*** Opening Data segment ***

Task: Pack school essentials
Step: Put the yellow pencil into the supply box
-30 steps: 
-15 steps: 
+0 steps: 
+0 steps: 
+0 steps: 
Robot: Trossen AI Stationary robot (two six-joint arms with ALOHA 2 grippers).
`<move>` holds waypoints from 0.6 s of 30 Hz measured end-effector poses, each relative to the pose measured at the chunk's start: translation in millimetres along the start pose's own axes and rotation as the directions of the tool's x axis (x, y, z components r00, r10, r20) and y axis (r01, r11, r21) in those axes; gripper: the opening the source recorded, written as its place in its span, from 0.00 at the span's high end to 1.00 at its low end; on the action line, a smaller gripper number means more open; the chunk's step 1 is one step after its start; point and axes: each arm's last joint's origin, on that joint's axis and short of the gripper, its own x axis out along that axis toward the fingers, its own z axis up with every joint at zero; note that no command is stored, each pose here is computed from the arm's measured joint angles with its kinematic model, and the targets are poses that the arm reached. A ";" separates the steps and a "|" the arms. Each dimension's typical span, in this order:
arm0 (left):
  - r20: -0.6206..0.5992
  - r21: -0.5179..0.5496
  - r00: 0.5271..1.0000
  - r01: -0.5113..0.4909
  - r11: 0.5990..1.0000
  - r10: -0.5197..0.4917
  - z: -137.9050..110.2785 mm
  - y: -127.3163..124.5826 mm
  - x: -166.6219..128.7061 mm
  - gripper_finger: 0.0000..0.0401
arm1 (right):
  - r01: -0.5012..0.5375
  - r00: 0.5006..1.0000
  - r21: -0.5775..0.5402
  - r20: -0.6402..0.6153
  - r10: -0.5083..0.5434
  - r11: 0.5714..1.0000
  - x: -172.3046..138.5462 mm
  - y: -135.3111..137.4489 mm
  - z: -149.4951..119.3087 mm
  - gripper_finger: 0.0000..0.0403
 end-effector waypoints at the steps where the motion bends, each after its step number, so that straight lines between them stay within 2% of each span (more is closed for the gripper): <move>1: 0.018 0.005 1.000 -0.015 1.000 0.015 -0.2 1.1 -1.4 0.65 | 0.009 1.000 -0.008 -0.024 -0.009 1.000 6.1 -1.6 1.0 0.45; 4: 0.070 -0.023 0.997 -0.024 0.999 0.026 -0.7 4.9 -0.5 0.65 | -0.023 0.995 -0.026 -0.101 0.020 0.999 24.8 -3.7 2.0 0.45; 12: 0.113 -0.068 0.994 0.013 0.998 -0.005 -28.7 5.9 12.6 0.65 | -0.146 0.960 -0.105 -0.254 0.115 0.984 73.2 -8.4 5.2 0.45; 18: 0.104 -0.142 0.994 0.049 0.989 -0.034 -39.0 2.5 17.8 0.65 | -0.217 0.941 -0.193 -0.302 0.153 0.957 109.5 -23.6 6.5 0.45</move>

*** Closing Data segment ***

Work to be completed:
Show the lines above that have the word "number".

Completed exercise:
`<move>` holds waypoints from 0.6 s of 30 Hz measured end-effector poses, each relative to the pose measured at the chunk's start: translation in millimetres along the start pose's own axes and rotation as the directions of the tool's x axis (x, y, z components r00, r10, r20) and y axis (r01, r11, r21) in those axes; gripper: the opening the source recorded, written as its place in its span, from 0.00 at the span's high end to 1.00 at its low end; on the action line, a smaller gripper number means more open; the chunk's step 1 is one step after its start; point and axes: each arm's last joint's origin, on that joint's axis and short of the gripper, its own x axis out along that axis toward the fingers, its own z axis up with every joint at zero; note that no command is stored, each pose here is computed from the arm's measured joint angles with its kinematic model, and the targets are poses that the arm reached. A ";" separates the steps and a "|" the arms. Each dimension's typical span, in this order:
 end-effector waypoints at the steps where the motion bends, each after its step number, so that straight lines between them stay within 2% of each span (more is closed for the gripper): <move>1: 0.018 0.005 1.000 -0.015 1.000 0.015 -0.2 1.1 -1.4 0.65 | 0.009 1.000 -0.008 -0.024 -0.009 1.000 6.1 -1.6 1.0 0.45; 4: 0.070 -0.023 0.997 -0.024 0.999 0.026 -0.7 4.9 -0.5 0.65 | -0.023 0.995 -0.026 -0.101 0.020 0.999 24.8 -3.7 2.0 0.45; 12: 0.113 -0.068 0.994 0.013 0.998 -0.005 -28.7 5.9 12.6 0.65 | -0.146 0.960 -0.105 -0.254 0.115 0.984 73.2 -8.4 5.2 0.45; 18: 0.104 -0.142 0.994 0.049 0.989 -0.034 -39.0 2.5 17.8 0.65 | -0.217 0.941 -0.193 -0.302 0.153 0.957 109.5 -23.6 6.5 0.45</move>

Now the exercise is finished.